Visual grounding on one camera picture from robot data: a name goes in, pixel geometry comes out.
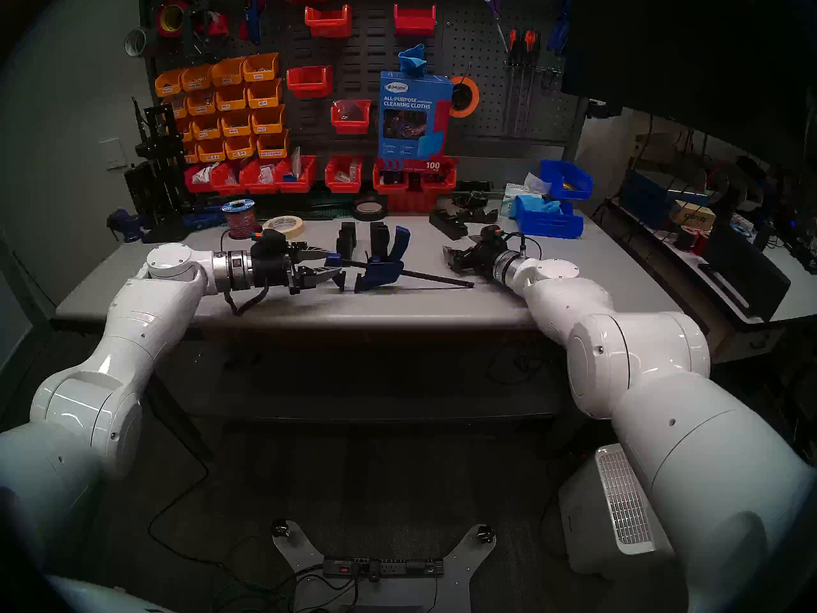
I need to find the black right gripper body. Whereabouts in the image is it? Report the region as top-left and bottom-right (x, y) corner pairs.
(469, 238), (508, 279)

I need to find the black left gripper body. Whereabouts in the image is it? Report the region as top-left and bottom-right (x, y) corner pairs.
(251, 248), (302, 295)

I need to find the blue bar clamp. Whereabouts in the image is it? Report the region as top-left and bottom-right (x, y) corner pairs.
(326, 225), (474, 293)

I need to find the black notched printed block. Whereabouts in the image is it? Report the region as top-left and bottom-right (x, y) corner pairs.
(429, 208), (470, 241)

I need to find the dark grey clamp tool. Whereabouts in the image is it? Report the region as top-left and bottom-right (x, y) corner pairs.
(184, 0), (213, 49)

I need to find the green white tissue box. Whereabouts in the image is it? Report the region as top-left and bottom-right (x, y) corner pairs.
(501, 173), (551, 218)

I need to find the red nested bins stack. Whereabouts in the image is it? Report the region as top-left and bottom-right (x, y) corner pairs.
(387, 190), (438, 214)

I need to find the blue storage bin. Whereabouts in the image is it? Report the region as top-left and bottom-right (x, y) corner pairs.
(514, 195), (585, 240)
(541, 160), (594, 201)

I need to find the blue cleaning cloths box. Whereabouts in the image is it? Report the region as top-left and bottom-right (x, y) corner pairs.
(377, 71), (454, 172)

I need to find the black press stand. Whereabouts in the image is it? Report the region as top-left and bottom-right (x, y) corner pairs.
(124, 98), (192, 244)

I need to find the small blue vise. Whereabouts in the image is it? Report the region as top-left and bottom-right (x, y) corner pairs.
(107, 208), (147, 243)

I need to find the dark blue crate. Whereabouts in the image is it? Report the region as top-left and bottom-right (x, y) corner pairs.
(622, 170), (678, 228)

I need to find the orange tape roll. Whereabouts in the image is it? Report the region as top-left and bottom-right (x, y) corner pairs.
(450, 77), (480, 118)

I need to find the brown cardboard box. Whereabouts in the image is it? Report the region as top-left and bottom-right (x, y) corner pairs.
(669, 202), (717, 231)

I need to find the blue red hand tool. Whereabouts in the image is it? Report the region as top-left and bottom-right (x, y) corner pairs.
(241, 0), (266, 44)

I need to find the black keyboard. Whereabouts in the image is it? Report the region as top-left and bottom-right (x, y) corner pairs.
(699, 225), (792, 323)

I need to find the white air purifier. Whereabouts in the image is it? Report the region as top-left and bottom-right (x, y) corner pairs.
(558, 444), (677, 579)

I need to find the red yellow tape roll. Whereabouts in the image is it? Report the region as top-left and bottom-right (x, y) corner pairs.
(156, 0), (191, 38)

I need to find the black monitor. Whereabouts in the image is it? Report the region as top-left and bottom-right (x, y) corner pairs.
(562, 0), (817, 175)

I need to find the black floor power strip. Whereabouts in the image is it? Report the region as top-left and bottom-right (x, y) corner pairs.
(324, 557), (445, 579)

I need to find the side desk with beige legs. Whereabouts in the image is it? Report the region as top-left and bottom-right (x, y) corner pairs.
(600, 197), (817, 367)

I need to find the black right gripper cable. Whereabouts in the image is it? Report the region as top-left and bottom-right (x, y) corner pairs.
(504, 232), (543, 261)

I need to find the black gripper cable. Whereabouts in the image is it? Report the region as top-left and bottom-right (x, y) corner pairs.
(504, 232), (543, 261)
(223, 286), (272, 317)

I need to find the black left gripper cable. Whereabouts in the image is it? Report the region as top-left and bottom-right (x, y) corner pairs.
(223, 286), (272, 317)

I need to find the large red wire spool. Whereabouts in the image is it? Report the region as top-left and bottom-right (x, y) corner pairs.
(222, 199), (261, 241)

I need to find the small red wire spool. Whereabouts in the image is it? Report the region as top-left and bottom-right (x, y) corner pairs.
(677, 225), (710, 256)

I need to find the dark grey tool wall panel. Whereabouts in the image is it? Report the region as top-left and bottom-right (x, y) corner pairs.
(140, 0), (588, 167)

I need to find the orange handled screwdriver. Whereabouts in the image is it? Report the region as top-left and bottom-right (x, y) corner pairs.
(506, 29), (519, 133)
(521, 31), (538, 133)

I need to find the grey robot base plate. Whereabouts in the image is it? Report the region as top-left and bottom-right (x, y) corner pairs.
(271, 521), (497, 613)

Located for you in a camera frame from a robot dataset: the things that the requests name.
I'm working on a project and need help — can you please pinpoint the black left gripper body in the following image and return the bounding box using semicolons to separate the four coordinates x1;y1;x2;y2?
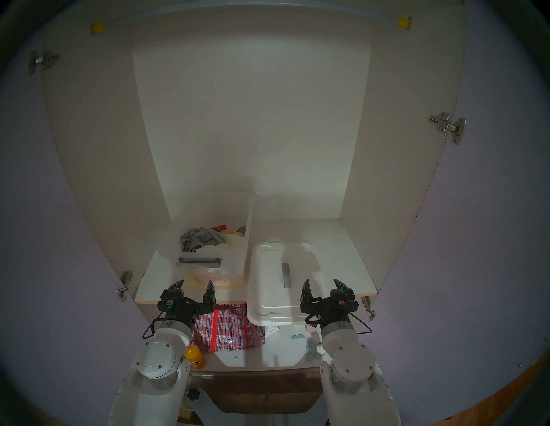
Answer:
163;296;215;329

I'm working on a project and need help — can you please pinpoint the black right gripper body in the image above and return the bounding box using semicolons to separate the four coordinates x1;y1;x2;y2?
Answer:
301;297;353;329

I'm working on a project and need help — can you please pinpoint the white bin lid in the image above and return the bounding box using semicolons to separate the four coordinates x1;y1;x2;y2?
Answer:
246;241;327;326

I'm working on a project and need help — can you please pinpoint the clear plastic storage bin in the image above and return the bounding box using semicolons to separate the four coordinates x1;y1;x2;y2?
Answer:
157;189;255;289

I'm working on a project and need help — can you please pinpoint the grey garment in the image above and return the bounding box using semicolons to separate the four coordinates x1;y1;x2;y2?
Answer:
180;227;226;253

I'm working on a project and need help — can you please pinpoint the pale pink folded cloth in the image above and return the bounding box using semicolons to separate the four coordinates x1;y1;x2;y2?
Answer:
198;273;241;286

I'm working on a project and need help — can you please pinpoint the red plaid woven bag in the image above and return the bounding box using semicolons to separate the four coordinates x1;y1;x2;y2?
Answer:
192;304;266;353

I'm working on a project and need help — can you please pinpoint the orange bottle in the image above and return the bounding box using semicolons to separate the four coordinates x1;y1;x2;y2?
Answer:
185;344;206;370

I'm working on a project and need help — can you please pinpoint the brown wooden board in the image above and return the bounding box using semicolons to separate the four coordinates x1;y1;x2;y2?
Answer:
201;373;324;415

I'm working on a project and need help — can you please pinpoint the lavender cabinet door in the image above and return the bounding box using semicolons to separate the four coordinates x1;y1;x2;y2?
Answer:
370;0;550;426
0;26;185;426

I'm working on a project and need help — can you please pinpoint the white wardrobe cabinet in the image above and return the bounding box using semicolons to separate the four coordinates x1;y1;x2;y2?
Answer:
41;0;469;374

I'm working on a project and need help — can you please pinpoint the pale closet rod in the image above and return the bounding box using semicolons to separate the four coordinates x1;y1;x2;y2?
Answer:
103;3;400;27

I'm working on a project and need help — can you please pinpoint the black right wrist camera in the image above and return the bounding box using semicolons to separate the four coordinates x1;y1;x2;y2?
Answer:
330;289;359;313

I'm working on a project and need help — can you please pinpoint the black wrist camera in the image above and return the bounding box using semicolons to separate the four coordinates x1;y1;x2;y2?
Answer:
157;289;184;314
330;289;359;313

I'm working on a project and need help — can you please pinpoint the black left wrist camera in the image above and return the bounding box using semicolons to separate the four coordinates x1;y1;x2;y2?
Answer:
157;289;184;314

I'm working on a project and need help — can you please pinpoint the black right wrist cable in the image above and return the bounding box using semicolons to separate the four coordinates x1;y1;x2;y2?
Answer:
349;313;373;335

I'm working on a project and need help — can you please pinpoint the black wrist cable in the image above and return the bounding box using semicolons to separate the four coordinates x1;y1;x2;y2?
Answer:
349;313;373;335
143;313;166;340

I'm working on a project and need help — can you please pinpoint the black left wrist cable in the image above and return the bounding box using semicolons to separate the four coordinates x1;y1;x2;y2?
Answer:
143;313;166;340

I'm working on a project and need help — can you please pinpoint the grey robot base frame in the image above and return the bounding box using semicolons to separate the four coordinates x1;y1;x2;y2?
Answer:
189;397;329;426

● **Problem to solve**
Before printing the records again, strip out the pictures; change nothing else.

● **Result below**
Visual grounding on one camera picture from robot data: a name goes in, pixel geometry comes out.
I need to find the black right gripper body. Whereabouts in the image is it? Report the region as top-left and bottom-right (x, y) corner pairs.
(469, 238), (508, 279)

I need to find the black left gripper body. Whereabouts in the image is it? Report the region as top-left and bottom-right (x, y) corner pairs.
(251, 248), (302, 295)

I need to find the blue bar clamp. Whereabouts in the image is it? Report the region as top-left and bottom-right (x, y) corner pairs.
(326, 225), (474, 293)

I need to find the black notched printed block. Whereabouts in the image is it? Report the region as top-left and bottom-right (x, y) corner pairs.
(429, 208), (470, 241)

I need to find the dark grey clamp tool. Whereabouts in the image is it? Report the region as top-left and bottom-right (x, y) corner pairs.
(184, 0), (213, 49)

I need to find the green white tissue box. Whereabouts in the image is it? Report the region as top-left and bottom-right (x, y) corner pairs.
(501, 173), (551, 218)

I need to find the red nested bins stack. Whereabouts in the image is it? Report the region as top-left and bottom-right (x, y) corner pairs.
(387, 190), (438, 214)

I need to find the blue storage bin. Whereabouts in the image is it? Report the region as top-left and bottom-right (x, y) corner pairs.
(514, 195), (585, 240)
(541, 160), (594, 201)

I need to find the blue cleaning cloths box. Whereabouts in the image is it? Report the region as top-left and bottom-right (x, y) corner pairs.
(377, 71), (454, 172)

I need to find the black press stand. Whereabouts in the image is it? Report the region as top-left and bottom-right (x, y) corner pairs.
(124, 98), (192, 244)

I need to find the small blue vise. Whereabouts in the image is it? Report the region as top-left and bottom-right (x, y) corner pairs.
(107, 208), (147, 243)

I need to find the dark blue crate. Whereabouts in the image is it? Report the region as top-left and bottom-right (x, y) corner pairs.
(622, 170), (678, 228)

I need to find the orange tape roll. Whereabouts in the image is it? Report the region as top-left and bottom-right (x, y) corner pairs.
(450, 77), (480, 118)

I need to find the brown cardboard box. Whereabouts in the image is it? Report the region as top-left and bottom-right (x, y) corner pairs.
(669, 202), (717, 231)

I need to find the blue red hand tool. Whereabouts in the image is it? Report the region as top-left and bottom-right (x, y) corner pairs.
(241, 0), (266, 44)

I need to find the black keyboard. Whereabouts in the image is it? Report the region as top-left and bottom-right (x, y) corner pairs.
(699, 225), (792, 323)

I need to find the white air purifier. Whereabouts in the image is it? Report the region as top-left and bottom-right (x, y) corner pairs.
(558, 444), (677, 579)

I need to find the red yellow tape roll. Whereabouts in the image is it? Report the region as top-left and bottom-right (x, y) corner pairs.
(156, 0), (191, 38)

I need to find the black monitor. Whereabouts in the image is it? Report the region as top-left and bottom-right (x, y) corner pairs.
(562, 0), (817, 175)

I need to find the black floor power strip. Whereabouts in the image is it? Report the region as top-left and bottom-right (x, y) corner pairs.
(324, 557), (445, 579)

I need to find the side desk with beige legs. Whereabouts in the image is it? Report the region as top-left and bottom-right (x, y) corner pairs.
(600, 197), (817, 367)

I need to find the black right gripper cable. Whereabouts in the image is it? Report the region as top-left and bottom-right (x, y) corner pairs.
(504, 232), (543, 261)

I need to find the black gripper cable. Whereabouts in the image is it? Report the region as top-left and bottom-right (x, y) corner pairs.
(504, 232), (543, 261)
(223, 286), (272, 317)

I need to find the black left gripper cable. Whereabouts in the image is it? Report the region as top-left and bottom-right (x, y) corner pairs.
(223, 286), (272, 317)

I need to find the large red wire spool. Whereabouts in the image is it? Report the region as top-left and bottom-right (x, y) corner pairs.
(222, 199), (261, 241)

I need to find the small red wire spool. Whereabouts in the image is it? Report the region as top-left and bottom-right (x, y) corner pairs.
(677, 225), (710, 256)

I need to find the dark grey tool wall panel. Whereabouts in the image is it? Report the region as top-left and bottom-right (x, y) corner pairs.
(140, 0), (588, 167)

I need to find the orange handled screwdriver. Whereabouts in the image is it? Report the region as top-left and bottom-right (x, y) corner pairs.
(506, 29), (519, 133)
(521, 31), (538, 133)

I need to find the grey robot base plate. Whereabouts in the image is it? Report the region as top-left and bottom-right (x, y) corner pairs.
(271, 521), (497, 613)

Located for you in a camera frame from a robot dataset: the things that the requests name.
I'm working on a project and need help — can you please pinpoint the black left gripper body in the following image and return the bounding box using semicolons to separate the four coordinates x1;y1;x2;y2?
Answer:
163;296;215;329

I'm working on a project and need help — can you please pinpoint the black right gripper body in the image above and return the bounding box using semicolons to separate the four coordinates x1;y1;x2;y2?
Answer:
301;297;353;329

I'm working on a project and need help — can you please pinpoint the white bin lid in the image above and return the bounding box using semicolons to separate the four coordinates x1;y1;x2;y2?
Answer:
246;241;327;326

I'm working on a project and need help — can you please pinpoint the clear plastic storage bin in the image above and return the bounding box using semicolons to separate the four coordinates x1;y1;x2;y2?
Answer:
157;189;255;289

I'm working on a project and need help — can you please pinpoint the grey garment in the image above and return the bounding box using semicolons to separate the four coordinates x1;y1;x2;y2?
Answer:
180;227;226;253

I'm working on a project and need help — can you please pinpoint the pale pink folded cloth in the image above and return the bounding box using semicolons to separate the four coordinates x1;y1;x2;y2?
Answer:
198;273;241;286

I'm working on a project and need help — can you please pinpoint the red plaid woven bag in the image above and return the bounding box using semicolons to separate the four coordinates x1;y1;x2;y2?
Answer:
192;304;266;353

I'm working on a project and need help — can you please pinpoint the orange bottle in the image above and return the bounding box using semicolons to separate the four coordinates x1;y1;x2;y2?
Answer:
185;344;206;370

I'm working on a project and need help — can you please pinpoint the brown wooden board in the image above and return the bounding box using semicolons to separate the four coordinates x1;y1;x2;y2?
Answer:
201;373;324;415

I'm working on a project and need help — can you please pinpoint the lavender cabinet door in the image above and return the bounding box using semicolons to separate the four coordinates x1;y1;x2;y2?
Answer:
370;0;550;426
0;26;185;426

I'm working on a project and need help — can you please pinpoint the white wardrobe cabinet in the image above and return the bounding box using semicolons to separate the four coordinates x1;y1;x2;y2?
Answer:
41;0;469;374

I'm working on a project and need help — can you please pinpoint the pale closet rod in the image above and return the bounding box using semicolons to separate the four coordinates x1;y1;x2;y2?
Answer:
103;3;400;27

I'm working on a project and need help — can you please pinpoint the black right wrist camera in the image above and return the bounding box using semicolons to separate the four coordinates x1;y1;x2;y2?
Answer:
330;289;359;313

I'm working on a project and need help — can you please pinpoint the black wrist camera in the image above and return the bounding box using semicolons to separate the four coordinates x1;y1;x2;y2?
Answer:
157;289;184;314
330;289;359;313

I'm working on a project and need help — can you please pinpoint the black left wrist camera in the image above and return the bounding box using semicolons to separate the four coordinates x1;y1;x2;y2?
Answer:
157;289;184;314

I'm working on a project and need help — can you please pinpoint the black right wrist cable in the image above and return the bounding box using semicolons to separate the four coordinates x1;y1;x2;y2?
Answer:
349;313;373;335

I'm working on a project and need help — can you please pinpoint the black wrist cable in the image above and return the bounding box using semicolons to separate the four coordinates x1;y1;x2;y2?
Answer:
349;313;373;335
143;313;166;340

I'm working on a project and need help — can you please pinpoint the black left wrist cable in the image above and return the bounding box using semicolons to separate the four coordinates x1;y1;x2;y2?
Answer:
143;313;166;340

I'm working on a project and need help — can you please pinpoint the grey robot base frame in the image above and return the bounding box using semicolons to separate the four coordinates x1;y1;x2;y2?
Answer:
189;397;329;426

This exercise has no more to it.